Count each line below that has "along" anywhere in it. Answer with the total alone.

**DATA SUPPLIED:**
Content starts

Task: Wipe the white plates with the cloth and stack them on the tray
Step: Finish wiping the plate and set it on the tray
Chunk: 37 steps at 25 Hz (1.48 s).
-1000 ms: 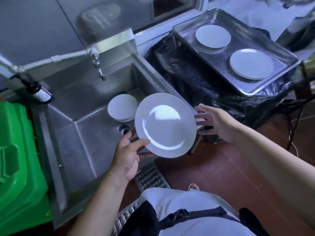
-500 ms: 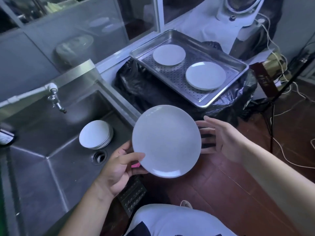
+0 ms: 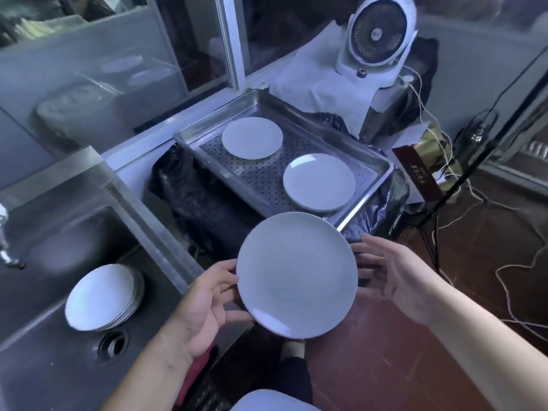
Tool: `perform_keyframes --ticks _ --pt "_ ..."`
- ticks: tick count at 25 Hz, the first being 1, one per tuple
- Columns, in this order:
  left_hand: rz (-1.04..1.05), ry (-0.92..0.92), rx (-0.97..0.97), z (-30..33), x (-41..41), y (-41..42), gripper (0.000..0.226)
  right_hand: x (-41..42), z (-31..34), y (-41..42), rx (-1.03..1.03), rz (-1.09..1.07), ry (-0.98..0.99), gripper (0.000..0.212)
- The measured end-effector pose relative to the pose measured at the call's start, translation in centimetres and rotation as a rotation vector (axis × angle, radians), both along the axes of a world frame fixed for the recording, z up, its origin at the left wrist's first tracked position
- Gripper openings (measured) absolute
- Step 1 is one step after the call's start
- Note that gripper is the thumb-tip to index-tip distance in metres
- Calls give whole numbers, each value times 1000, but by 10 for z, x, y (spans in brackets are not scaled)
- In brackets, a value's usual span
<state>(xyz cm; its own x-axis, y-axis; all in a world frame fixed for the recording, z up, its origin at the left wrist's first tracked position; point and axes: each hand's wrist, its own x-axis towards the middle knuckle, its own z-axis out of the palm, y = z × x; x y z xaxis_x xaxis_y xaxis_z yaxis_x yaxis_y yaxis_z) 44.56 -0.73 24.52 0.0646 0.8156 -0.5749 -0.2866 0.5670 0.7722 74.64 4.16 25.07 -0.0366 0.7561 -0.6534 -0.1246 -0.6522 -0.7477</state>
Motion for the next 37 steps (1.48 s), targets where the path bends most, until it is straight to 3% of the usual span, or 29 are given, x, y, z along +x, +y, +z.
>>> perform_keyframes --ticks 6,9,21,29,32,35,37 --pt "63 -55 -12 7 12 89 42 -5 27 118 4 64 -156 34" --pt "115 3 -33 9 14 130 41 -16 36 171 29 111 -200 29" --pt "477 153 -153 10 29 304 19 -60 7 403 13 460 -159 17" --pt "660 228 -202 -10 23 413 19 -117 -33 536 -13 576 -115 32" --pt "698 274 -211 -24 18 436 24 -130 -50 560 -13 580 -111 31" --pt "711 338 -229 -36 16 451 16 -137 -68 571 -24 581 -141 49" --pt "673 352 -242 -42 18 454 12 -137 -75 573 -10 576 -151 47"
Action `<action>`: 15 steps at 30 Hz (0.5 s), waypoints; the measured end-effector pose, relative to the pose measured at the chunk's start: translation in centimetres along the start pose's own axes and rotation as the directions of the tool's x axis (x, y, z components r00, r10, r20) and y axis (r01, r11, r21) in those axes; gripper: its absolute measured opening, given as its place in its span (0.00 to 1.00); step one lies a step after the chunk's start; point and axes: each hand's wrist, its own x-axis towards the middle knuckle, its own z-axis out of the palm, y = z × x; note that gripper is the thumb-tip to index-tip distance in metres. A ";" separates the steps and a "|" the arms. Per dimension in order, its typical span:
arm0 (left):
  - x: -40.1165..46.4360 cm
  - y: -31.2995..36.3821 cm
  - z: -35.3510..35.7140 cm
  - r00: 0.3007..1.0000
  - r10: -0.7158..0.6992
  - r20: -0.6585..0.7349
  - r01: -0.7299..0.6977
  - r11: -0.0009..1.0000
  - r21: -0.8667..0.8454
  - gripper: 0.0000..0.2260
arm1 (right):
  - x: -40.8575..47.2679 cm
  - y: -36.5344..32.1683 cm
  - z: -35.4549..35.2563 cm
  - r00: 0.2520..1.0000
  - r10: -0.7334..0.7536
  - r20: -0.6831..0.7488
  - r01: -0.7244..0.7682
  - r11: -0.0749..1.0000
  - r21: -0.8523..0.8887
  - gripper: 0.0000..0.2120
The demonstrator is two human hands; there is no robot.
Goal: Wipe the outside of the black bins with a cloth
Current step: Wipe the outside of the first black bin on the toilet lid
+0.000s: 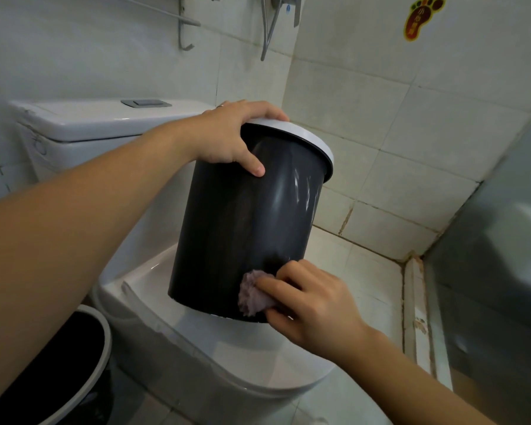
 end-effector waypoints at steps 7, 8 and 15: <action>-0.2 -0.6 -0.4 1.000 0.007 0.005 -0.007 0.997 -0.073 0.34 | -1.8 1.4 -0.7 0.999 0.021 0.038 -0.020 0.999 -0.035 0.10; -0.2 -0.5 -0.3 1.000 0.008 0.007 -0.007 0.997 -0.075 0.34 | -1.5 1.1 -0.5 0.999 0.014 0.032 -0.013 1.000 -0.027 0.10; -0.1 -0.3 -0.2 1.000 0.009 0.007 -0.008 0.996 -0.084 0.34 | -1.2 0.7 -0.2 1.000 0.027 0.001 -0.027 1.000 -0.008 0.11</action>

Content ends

**TASK SOLUTION:** 3